Your task:
Copy out exactly the lines from the start of the data to the line containing "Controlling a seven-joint". Include both.

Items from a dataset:
Start of Block

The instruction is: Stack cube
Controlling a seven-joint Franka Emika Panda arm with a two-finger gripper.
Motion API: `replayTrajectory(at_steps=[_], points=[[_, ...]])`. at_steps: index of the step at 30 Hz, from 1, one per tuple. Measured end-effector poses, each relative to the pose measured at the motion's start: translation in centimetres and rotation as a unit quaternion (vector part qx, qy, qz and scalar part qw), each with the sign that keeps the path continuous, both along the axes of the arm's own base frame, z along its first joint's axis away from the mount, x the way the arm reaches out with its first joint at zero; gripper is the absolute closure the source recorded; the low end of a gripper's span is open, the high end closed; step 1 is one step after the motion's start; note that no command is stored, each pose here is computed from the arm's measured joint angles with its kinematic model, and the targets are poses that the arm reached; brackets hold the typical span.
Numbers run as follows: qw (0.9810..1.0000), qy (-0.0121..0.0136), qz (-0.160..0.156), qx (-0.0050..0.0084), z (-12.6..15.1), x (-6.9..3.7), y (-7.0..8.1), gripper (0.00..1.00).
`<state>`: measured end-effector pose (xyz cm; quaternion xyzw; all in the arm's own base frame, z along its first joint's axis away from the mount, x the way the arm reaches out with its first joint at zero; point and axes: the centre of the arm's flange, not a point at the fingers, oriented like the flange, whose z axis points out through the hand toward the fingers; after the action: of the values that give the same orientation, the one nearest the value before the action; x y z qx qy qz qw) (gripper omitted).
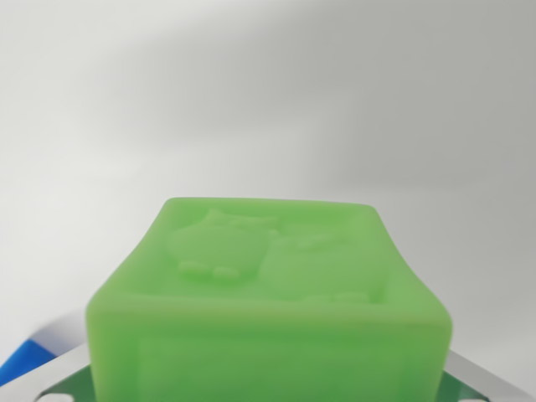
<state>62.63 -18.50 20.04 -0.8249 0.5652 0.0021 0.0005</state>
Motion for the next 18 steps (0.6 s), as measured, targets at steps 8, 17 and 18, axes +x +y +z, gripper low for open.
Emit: replayTrajectory(at_steps=[8, 17, 18], points=[[0.9995, -0.0002, 0.03, 0.0002, 0.3, -0.4, 1.1, 1.0], [0.998, -0.0001, 0.063, 0.0002, 0.6, -0.9, 2.3, 1.0], [0.9977, -0.0002, 0.067, 0.0001, 0.6, -0.9, 2.5, 1.0]])
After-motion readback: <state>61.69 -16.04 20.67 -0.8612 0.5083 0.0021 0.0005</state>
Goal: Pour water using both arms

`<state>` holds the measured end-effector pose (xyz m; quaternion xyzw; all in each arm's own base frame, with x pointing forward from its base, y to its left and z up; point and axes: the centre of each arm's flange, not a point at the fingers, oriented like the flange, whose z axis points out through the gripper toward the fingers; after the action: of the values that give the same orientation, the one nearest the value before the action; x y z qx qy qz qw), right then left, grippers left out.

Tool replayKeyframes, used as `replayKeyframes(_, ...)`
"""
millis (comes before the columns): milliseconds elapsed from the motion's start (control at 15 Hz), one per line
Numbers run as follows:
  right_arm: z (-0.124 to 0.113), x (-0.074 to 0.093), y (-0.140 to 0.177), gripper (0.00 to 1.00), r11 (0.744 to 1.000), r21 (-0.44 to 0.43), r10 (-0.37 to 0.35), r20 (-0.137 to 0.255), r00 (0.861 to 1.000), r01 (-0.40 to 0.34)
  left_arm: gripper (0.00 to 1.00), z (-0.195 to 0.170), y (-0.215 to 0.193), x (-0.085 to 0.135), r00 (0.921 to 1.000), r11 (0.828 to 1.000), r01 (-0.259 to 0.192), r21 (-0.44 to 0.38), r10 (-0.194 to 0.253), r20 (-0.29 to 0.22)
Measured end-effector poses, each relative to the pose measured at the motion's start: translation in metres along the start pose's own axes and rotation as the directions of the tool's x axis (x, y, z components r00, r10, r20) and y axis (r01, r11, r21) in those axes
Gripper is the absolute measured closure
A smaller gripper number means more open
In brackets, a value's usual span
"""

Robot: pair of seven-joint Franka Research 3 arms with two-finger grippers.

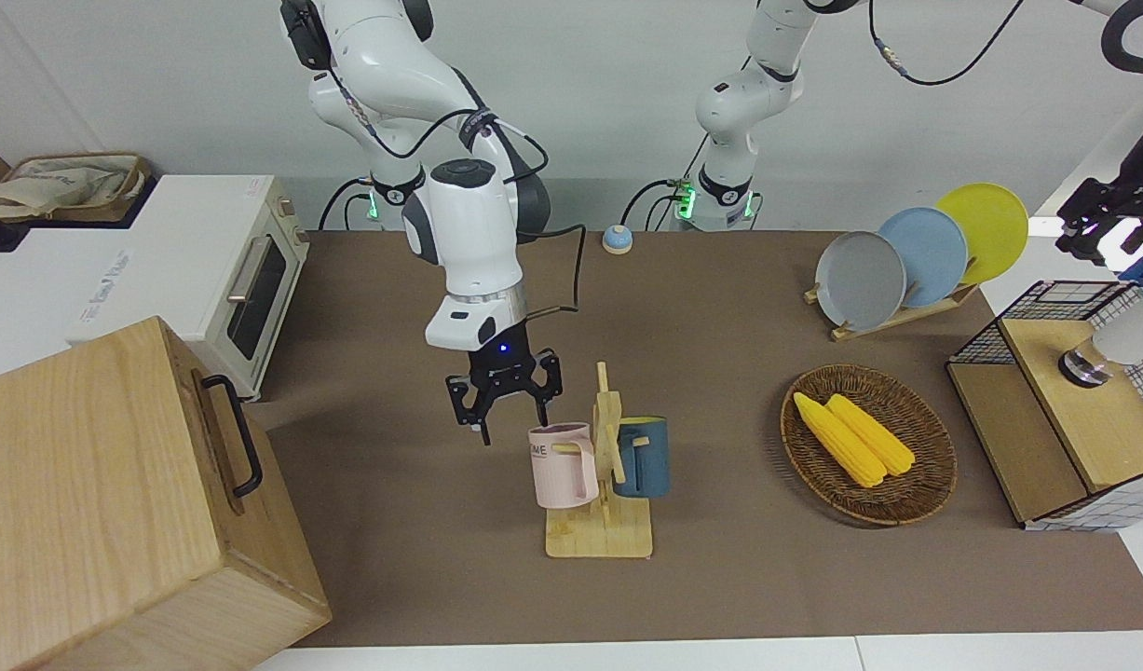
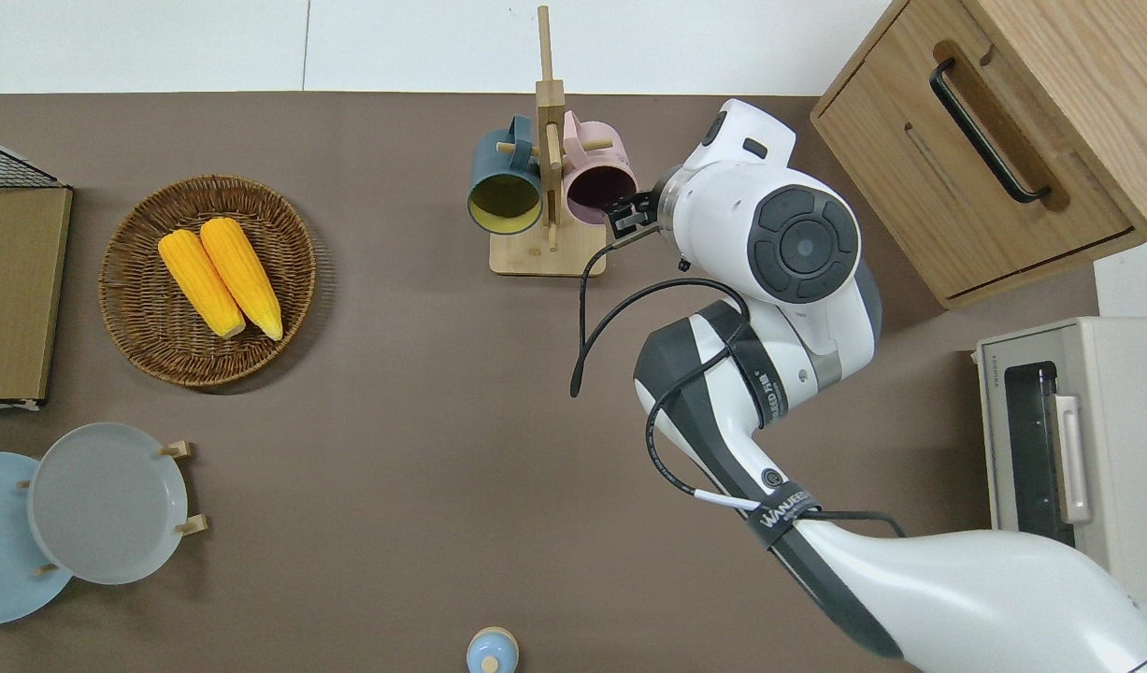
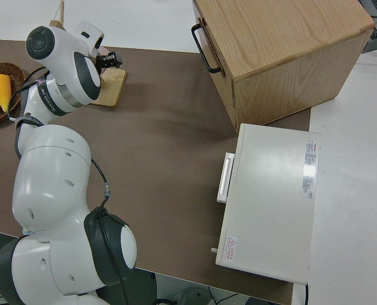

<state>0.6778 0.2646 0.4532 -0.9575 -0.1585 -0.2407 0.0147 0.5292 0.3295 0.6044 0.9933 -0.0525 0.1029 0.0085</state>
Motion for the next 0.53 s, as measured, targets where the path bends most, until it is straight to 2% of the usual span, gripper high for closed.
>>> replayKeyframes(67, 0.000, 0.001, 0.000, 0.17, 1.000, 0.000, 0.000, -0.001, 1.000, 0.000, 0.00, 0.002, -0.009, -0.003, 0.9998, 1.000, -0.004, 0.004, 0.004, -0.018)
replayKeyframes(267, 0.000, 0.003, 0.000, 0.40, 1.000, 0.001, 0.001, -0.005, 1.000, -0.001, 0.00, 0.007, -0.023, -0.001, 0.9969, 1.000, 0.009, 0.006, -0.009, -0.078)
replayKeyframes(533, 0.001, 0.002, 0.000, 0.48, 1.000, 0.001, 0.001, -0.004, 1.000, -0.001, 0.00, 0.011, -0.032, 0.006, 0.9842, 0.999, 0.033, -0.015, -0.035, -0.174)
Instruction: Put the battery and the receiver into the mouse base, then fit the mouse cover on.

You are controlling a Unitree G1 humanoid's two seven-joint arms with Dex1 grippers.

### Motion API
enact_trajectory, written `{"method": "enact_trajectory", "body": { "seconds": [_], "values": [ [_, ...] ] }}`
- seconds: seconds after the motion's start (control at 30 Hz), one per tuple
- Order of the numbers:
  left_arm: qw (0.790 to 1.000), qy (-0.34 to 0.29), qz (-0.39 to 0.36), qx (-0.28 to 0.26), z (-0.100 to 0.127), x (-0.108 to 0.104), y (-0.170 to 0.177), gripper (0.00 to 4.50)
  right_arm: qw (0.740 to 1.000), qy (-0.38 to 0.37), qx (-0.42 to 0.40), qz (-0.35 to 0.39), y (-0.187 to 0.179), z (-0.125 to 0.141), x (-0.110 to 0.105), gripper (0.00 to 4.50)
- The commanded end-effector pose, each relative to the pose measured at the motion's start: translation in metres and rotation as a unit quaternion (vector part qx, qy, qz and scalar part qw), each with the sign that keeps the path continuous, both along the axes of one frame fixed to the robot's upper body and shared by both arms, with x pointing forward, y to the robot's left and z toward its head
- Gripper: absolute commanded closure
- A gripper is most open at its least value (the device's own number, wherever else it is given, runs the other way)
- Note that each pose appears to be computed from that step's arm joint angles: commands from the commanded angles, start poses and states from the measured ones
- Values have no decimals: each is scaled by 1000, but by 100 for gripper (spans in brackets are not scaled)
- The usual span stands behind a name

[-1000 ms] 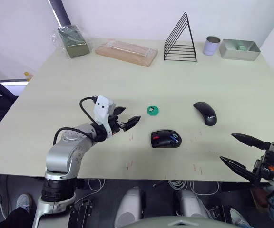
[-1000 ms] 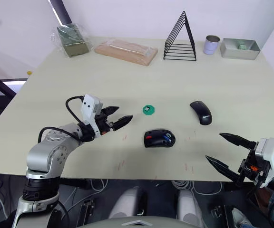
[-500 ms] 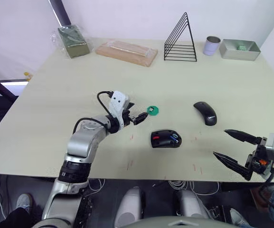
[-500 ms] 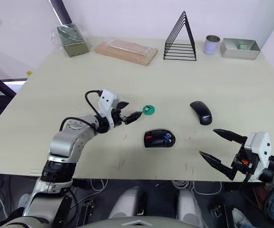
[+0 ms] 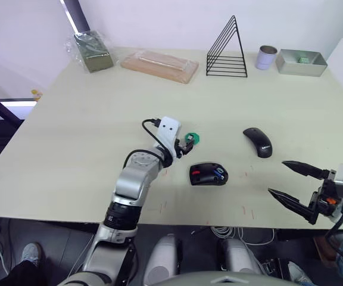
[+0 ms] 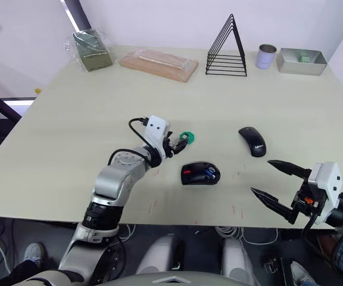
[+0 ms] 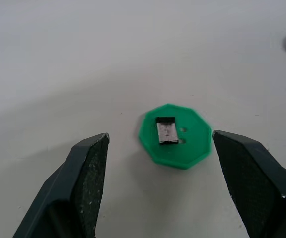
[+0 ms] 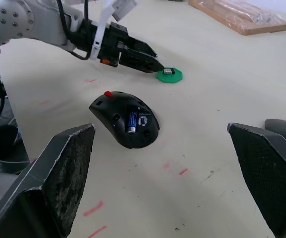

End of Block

Answer for this exercise:
The instruction is: Stack cube
Controlling a seven-joint Franka Emika Panda arm with a two-finger gripper.

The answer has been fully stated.